▶ _EXERCISE_:
Would you return the lines between the one holding "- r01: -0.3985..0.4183" and the one holding "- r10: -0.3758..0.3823", inclusive, and only those, exactly as they stand in the listing below?

Top of RAW DATA

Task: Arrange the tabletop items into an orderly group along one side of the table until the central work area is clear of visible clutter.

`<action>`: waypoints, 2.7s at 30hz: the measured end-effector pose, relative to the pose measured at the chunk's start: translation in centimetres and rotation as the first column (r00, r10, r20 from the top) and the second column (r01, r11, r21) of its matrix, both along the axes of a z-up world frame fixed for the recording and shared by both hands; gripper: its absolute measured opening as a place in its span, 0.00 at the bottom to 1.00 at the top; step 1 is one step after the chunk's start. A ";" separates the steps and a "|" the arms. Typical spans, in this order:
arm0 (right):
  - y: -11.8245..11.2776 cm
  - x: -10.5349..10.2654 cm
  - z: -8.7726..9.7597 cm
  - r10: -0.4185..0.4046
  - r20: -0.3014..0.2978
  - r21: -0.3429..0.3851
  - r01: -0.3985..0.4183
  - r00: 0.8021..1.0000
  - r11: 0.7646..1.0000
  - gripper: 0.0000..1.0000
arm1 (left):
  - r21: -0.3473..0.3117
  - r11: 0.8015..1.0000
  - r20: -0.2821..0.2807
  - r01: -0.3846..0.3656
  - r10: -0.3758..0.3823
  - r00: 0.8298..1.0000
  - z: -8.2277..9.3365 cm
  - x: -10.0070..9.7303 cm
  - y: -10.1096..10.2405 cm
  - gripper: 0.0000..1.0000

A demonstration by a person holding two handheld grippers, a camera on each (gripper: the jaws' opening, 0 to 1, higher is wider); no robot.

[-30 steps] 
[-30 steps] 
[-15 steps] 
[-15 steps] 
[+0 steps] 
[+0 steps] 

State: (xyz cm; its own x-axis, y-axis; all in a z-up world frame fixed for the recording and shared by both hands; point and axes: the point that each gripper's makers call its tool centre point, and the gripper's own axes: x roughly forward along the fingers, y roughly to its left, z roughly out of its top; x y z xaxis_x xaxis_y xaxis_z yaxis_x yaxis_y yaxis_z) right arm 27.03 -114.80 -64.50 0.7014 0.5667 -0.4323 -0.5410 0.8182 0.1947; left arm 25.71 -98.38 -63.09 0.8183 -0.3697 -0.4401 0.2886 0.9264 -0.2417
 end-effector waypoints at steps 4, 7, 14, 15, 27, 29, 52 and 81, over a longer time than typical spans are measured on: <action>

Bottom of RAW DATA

▶ _RESPONSE TO THE EXERCISE_:
  - r01: -0.3985..0.4183
  - r00: 0.8021..1.0000
  - r11: 0.7646..1.0000
  - gripper: 0.0000..1.0000
arm1 (left):
  - r21: -0.3473..0.3117
  - r11: 0.8015..1.0000
  - r20: -0.2821..0.2807
  - r01: -0.3846..0.3656
  - r10: -0.3758..0.3823

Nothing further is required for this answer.